APPROVAL_STATUS_CD='APPROVED'
AND ABSENCE_STATUS_CD in ('SUBMITTED','ORA_WITHDRAWN')
and typetl.name != 'Banked Time - Disbursement'
and  (TO_DATE(trunc(start_date) ,'YYYY-MM-DD')
>=  TO_DATE((select trunc((sysdate),'month') as FirstDay from dual),'YYYY-MM-DD'))

but it is giving me data that has start_date as '4712-12-31' as well. I do not want this in my output. as soon as i add the below condition -

and (TO_DATE(trunc(start_date) ,'YYYY') != TO_DATE('YYYY','4712'))

I am not getting any output. How do I restrict the 4712 date in the start_Date column i.e. whichever data has 31-12-4712 in start_date should not come in output.
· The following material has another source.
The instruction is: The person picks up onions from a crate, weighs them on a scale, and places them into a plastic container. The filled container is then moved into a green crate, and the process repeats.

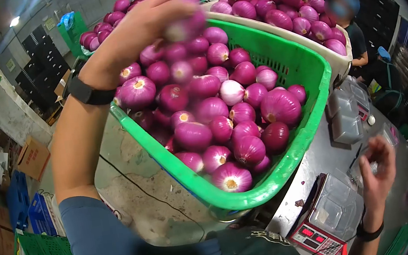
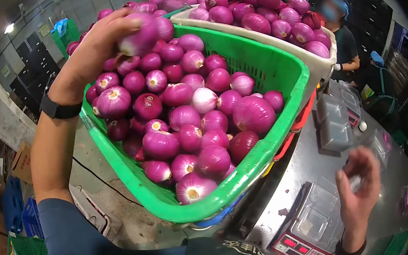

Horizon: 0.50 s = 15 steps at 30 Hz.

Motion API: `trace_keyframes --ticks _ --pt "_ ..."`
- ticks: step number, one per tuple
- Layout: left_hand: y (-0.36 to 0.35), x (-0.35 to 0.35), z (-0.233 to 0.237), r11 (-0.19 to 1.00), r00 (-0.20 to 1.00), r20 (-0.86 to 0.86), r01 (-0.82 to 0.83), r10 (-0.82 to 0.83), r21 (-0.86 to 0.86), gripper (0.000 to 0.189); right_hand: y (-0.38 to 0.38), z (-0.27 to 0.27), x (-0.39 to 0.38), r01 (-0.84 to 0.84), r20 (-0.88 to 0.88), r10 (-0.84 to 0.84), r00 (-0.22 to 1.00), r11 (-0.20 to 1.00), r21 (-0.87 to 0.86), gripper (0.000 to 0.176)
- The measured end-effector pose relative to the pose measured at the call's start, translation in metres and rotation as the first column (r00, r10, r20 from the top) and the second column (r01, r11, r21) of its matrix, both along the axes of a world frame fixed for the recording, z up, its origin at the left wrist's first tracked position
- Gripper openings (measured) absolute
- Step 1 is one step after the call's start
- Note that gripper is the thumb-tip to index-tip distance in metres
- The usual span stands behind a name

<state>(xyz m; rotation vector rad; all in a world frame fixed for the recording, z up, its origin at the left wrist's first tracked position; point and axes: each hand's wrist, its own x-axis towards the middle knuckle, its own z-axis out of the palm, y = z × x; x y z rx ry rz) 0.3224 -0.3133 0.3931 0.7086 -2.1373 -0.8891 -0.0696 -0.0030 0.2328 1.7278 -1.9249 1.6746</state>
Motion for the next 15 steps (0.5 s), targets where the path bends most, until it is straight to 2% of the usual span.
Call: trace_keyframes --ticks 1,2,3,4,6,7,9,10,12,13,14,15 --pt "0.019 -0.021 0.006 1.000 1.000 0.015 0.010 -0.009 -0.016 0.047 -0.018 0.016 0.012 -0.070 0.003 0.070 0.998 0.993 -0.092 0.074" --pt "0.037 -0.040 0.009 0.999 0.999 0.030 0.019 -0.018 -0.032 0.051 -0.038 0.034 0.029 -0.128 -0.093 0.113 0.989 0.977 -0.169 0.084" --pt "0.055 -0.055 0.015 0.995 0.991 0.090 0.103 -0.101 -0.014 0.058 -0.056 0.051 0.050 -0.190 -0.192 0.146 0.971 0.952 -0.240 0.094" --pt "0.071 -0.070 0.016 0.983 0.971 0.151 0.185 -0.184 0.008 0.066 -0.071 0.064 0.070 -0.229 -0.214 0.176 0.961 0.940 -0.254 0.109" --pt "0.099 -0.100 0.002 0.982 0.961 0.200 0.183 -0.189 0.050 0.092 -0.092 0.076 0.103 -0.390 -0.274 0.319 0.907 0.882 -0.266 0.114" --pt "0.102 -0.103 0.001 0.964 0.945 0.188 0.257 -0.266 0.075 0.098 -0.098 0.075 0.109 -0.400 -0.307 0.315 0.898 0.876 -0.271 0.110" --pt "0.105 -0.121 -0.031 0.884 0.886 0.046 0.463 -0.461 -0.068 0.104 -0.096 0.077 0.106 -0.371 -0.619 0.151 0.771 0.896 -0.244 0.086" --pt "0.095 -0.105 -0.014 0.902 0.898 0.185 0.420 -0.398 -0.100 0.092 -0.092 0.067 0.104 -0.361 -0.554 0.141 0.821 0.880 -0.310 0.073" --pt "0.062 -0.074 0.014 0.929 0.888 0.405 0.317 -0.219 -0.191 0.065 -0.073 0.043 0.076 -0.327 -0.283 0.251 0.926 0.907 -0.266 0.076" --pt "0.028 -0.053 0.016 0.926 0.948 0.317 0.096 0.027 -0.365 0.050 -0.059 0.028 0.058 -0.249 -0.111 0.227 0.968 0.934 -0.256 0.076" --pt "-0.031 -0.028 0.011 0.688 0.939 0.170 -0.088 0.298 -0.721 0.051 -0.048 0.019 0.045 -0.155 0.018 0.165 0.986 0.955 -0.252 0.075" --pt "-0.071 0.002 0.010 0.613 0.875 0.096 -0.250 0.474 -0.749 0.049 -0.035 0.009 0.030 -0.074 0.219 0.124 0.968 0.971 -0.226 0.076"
CodePudding user response:

Assuming that there will be no higher values then you want:

AND start_date < DATE '4712-12-31'

Note: NEVER use TO_DATE on a value that is already a DATE data type.

Which would make your query:

WHERE  APPROVAL_STATUS_CD='APPROVED'
AND    ABSENCE_STATUS_CD in ('SUBMITTED','ORA_WITHDRAWN')
AND    typetl.name != 'Banked Time - Disbursement'
AND    start_date >=  TRUNC(SYSDATE,'MM')
AND    start_date <  DATE '4712-12-31'

CodePudding user response:

If you don't supply all the date elements then Oracle defaults to the first day of the current month; so TO_DATE('YYYY','4712') evaluates to 4712-04-01, not 4712-12-31 or 4712-01-01.
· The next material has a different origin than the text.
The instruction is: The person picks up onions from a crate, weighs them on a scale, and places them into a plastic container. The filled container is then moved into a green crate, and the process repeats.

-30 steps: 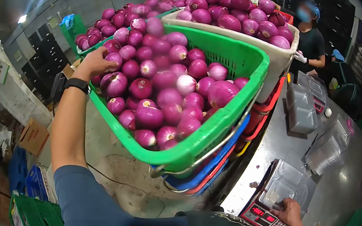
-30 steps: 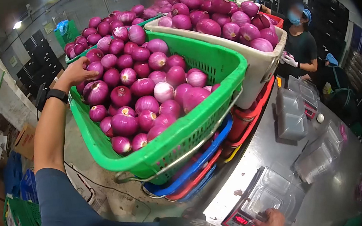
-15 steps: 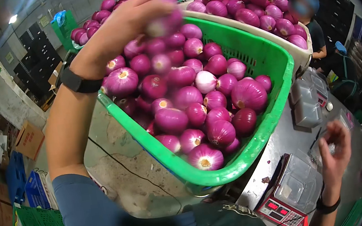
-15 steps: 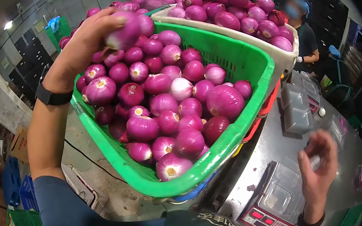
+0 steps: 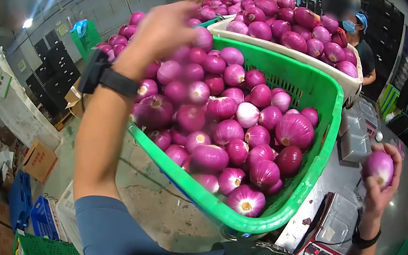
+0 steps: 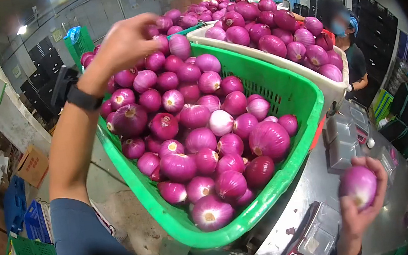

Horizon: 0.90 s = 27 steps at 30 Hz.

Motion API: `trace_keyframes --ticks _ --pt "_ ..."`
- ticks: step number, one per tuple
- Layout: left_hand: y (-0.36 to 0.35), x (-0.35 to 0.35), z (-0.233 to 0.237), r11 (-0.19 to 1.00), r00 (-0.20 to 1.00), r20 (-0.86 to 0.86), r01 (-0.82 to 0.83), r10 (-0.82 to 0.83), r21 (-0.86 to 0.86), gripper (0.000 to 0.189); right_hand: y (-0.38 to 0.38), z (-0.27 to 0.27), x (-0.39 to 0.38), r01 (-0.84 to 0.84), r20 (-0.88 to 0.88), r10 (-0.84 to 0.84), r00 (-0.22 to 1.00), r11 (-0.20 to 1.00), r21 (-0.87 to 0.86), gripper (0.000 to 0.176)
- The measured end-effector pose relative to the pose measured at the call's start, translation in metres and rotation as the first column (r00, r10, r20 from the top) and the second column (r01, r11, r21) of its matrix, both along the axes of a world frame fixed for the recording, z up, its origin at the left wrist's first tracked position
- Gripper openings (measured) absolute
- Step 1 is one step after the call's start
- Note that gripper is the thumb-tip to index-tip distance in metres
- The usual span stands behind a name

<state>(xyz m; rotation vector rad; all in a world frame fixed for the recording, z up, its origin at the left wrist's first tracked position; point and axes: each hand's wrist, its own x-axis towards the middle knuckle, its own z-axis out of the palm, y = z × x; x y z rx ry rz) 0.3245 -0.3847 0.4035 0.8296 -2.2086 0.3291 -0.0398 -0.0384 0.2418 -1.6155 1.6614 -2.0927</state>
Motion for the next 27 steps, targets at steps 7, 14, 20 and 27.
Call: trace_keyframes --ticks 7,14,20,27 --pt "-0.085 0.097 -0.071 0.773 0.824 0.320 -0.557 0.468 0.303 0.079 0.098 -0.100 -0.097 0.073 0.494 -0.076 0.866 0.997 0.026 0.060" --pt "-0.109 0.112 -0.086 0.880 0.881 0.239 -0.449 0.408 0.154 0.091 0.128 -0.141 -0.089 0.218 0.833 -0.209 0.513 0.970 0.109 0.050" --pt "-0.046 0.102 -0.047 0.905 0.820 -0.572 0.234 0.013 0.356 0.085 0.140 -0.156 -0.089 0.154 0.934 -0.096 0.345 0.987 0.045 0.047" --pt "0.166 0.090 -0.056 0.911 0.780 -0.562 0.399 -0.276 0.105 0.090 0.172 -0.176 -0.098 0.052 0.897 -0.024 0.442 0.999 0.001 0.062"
If you want a fixed date then it's easier to use a literal: DATE '4712-12-31', or possibly - given the range of valid dates Oracle allows - you really want DATE '-4712-01-01' (or DATE '-4712-12-31'). I'd check the full actual value you have in your data with TO_CHAR(start_date, 'SYYYY-MM-DD'). That will show you if it's BC/BCE (with a negative value) or AD/CE (with a positive value).


Also, do not use TO_DATE() for a value that is already a date; it might work, or it might do odd things. You don't need to do that. When you do TO_DATE(trunc(start_date) ,'YYYY-MM-DD') you're implicitly doing TO_DATE(TO_CHAR(trunc(start_date), <NLS_DATE_FORMAT>) ,'YYYY-MM-DD') - which relies on the current session's NLS settings. Even if it works today, for you, it will break one day someone else.

Just trunc(start_date) and `trunc(sysdate, 'month') is enough. Though there's no point truncating the start_date really - if the truncated value is after the start of the month, so is the original non-truncated value.